Description of the task: Could you restate all of the entries, word for word?
※
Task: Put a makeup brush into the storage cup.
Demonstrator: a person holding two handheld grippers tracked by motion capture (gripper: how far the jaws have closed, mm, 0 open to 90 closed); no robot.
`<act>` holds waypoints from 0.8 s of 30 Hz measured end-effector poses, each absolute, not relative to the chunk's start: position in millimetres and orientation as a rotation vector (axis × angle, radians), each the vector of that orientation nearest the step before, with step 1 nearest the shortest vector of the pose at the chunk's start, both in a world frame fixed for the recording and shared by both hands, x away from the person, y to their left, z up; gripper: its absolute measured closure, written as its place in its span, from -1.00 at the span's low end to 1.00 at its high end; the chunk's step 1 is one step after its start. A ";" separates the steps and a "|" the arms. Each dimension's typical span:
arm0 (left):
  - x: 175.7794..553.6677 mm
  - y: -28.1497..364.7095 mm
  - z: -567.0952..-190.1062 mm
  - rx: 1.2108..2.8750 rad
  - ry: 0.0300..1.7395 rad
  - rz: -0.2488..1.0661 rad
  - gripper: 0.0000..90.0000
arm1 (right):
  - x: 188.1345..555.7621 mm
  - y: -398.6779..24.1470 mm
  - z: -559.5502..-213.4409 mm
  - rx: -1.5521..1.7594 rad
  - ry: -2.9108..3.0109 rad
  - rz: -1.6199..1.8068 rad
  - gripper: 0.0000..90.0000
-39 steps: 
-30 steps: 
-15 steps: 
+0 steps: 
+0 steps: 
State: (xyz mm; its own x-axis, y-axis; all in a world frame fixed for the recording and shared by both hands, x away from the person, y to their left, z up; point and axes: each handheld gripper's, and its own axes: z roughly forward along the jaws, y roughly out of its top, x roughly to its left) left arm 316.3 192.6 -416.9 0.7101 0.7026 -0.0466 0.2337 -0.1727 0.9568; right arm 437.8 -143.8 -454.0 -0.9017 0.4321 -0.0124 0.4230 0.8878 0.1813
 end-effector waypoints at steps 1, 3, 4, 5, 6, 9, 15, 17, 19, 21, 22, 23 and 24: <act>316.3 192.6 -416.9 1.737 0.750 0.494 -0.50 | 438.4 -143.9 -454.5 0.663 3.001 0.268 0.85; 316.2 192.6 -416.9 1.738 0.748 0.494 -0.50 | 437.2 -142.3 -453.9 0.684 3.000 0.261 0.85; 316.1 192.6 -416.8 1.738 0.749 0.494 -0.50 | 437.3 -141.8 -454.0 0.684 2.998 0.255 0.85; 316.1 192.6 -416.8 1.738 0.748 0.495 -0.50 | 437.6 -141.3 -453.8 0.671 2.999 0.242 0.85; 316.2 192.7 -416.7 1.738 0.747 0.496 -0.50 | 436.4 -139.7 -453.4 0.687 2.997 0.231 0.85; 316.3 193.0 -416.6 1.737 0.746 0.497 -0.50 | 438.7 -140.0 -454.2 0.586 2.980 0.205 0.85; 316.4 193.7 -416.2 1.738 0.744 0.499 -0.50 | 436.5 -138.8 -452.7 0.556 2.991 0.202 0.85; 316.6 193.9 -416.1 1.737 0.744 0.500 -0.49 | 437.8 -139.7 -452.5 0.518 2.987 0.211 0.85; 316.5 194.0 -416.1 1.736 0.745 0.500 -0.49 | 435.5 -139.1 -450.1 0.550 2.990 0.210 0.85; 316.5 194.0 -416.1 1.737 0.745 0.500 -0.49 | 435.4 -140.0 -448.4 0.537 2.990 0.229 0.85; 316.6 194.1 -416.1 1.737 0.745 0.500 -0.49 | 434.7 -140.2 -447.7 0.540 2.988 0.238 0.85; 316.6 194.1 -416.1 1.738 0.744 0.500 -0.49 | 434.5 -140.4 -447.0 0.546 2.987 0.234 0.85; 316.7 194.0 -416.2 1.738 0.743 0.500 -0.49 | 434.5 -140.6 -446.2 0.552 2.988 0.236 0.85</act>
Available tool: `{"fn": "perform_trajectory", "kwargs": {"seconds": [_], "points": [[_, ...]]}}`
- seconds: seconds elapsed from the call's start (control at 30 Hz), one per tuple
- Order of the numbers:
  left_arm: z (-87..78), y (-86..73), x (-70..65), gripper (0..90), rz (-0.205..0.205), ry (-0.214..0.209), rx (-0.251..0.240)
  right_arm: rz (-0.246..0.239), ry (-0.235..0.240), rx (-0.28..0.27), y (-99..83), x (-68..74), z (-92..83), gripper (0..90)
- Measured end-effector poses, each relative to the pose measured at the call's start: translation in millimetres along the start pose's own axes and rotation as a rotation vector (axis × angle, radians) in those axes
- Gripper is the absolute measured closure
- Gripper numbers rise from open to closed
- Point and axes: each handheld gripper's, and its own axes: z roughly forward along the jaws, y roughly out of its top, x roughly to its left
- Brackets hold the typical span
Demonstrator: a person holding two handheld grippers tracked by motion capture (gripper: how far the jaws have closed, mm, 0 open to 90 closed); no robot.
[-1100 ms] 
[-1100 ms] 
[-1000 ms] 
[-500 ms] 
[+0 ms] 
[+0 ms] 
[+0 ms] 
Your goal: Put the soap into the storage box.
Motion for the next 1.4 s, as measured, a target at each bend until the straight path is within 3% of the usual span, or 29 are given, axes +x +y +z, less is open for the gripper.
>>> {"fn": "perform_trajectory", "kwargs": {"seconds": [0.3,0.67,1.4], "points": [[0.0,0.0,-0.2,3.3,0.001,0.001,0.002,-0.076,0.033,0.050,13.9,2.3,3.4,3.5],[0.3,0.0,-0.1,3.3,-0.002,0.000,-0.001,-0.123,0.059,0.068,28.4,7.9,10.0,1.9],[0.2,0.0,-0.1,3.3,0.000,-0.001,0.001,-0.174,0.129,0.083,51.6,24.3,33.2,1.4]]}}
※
Result:
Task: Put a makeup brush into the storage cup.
Demonstrator: a person holding two handheld grippers tracked by motion capture (gripper: how far the jaws have closed, mm, 0 open to 90 closed); no robot.
`<act>` holds waypoints from 0.8 s of 30 Hz measured end-effector poses, each absolute, not relative to the chunk's start: position in millimetres and orientation as a rotation vector (axis × angle, radians), each the vector of that orientation nearest the step before, with step 1 nearest the shortest vector of the pose at the chunk's start, both in a world frame fixed for the recording and shared by both hands, x away from the person, y to their left, z up; gripper: its absolute measured closure, written as its place in its span, from -1.00 at the span's low end to 1.00 at its high end; the chunk's step 1 is one step after its start. A ";" separates the steps and a "|" the arms. Each dimension's typical span:
arm0 (left):
  - x: 175.7794..553.6677 mm
  - y: -28.1497..364.7095 mm
  - z: -567.0952..-190.1062 mm
  - rx: 1.2108..2.8750 rad
  - ry: 0.0300..1.7395 rad
  - rz: -0.2488..1.0661 rad
  - gripper: 0.0000..90.0000
arm1 (right):
  - x: 188.1345..555.7621 mm
  - y: -398.6779..24.1470 mm
  - z: -559.5502..-213.4409 mm
  - rx: -1.5521..1.7594 rad
  - ry: -2.9108..3.0109 rad
  - rz: -1.6199..1.8068 rad
  - gripper: 0.0000..90.0000
-39 steps: 
-30 steps: 
-15 steps: 
+0 steps: 
+0 steps: 
State: (xyz mm; its own x-axis, y-axis; all in a world frame fixed for the recording and shared by both hands, x away from the person, y to their left, z up; point and axes: each handheld gripper's, and its own axes: z roughly forward along the jaws, y roughly out of its top, x roughly to its left) left arm 316.3 192.6 -416.9 0.7101 0.7026 -0.0466 0.2337 -0.1727 0.9568; right arm 437.8 -143.8 -454.0 -0.9017 0.4321 -0.0124 0.4230 0.8878 0.1813
 end-effector waypoints at steps 1, 3, 4, 5, 6, 9, 15, 17, 19, 21, 22, 23 and 24: <act>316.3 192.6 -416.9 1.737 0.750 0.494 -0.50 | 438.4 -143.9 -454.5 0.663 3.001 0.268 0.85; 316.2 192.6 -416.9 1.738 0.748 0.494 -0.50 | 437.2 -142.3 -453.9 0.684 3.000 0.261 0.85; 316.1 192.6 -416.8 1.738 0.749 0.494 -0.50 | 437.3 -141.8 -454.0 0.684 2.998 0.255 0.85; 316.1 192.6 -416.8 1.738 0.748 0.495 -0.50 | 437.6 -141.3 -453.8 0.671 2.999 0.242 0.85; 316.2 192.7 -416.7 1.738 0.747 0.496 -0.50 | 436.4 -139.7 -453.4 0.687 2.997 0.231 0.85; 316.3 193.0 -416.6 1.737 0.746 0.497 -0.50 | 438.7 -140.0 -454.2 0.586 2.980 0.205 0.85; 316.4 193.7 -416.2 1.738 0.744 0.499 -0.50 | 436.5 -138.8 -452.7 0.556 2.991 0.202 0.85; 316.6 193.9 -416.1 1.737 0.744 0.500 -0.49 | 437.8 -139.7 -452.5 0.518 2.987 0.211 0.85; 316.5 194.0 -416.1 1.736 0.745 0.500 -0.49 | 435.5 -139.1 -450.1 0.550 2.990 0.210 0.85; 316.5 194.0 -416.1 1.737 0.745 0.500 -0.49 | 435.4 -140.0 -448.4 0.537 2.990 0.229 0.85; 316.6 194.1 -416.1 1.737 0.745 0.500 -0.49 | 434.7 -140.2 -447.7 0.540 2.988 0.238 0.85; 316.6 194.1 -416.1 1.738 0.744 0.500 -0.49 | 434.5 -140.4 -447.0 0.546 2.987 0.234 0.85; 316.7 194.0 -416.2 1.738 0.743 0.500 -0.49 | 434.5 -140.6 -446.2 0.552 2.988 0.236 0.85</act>
Available tool: `{"fn": "perform_trajectory", "kwargs": {"seconds": [_], "points": [[_, ...]]}}`
- seconds: seconds elapsed from the call's start (control at 30 Hz), one per tuple
- Order of the numbers:
  left_arm: z (-87..78), y (-86..73), x (-70..65), gripper (0..90), rz (-0.205..0.205), ry (-0.214..0.209), rx (-0.251..0.240)
  right_arm: rz (-0.246..0.239), ry (-0.235..0.240), rx (-0.28..0.27), y (-99..83), x (-68..74), z (-92..83), gripper (0..90)
- Measured end-effector poses, each relative to the pose measured at the call's start: translation in millimetres along the start pose's own axes and rotation as a rotation vector (axis × angle, radians) in those axes
- Gripper is the absolute measured closure
- Gripper numbers rise from open to closed
- Point and axes: each handheld gripper's, and its own axes: z roughly forward along the jaws, y roughly out of its top, x roughly to its left
- Brackets hold the typical span
Demonstrator: a person holding two handheld grippers tracked by motion capture (gripper: how far the jaws have closed, mm, 0 open to 90 closed); no robot.
[-1100 ms] 
[-1100 ms] 
[-1000 ms] 
[-500 ms] 
[+0 ms] 
[+0 ms] 
[+0 ms] 
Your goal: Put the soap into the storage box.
Motion for the next 1.4 s, as measured, a target at each bend until the straight path is within 3% of the usual span, or 29 are given, axes +x +y +z, less is open for the gripper.
>>> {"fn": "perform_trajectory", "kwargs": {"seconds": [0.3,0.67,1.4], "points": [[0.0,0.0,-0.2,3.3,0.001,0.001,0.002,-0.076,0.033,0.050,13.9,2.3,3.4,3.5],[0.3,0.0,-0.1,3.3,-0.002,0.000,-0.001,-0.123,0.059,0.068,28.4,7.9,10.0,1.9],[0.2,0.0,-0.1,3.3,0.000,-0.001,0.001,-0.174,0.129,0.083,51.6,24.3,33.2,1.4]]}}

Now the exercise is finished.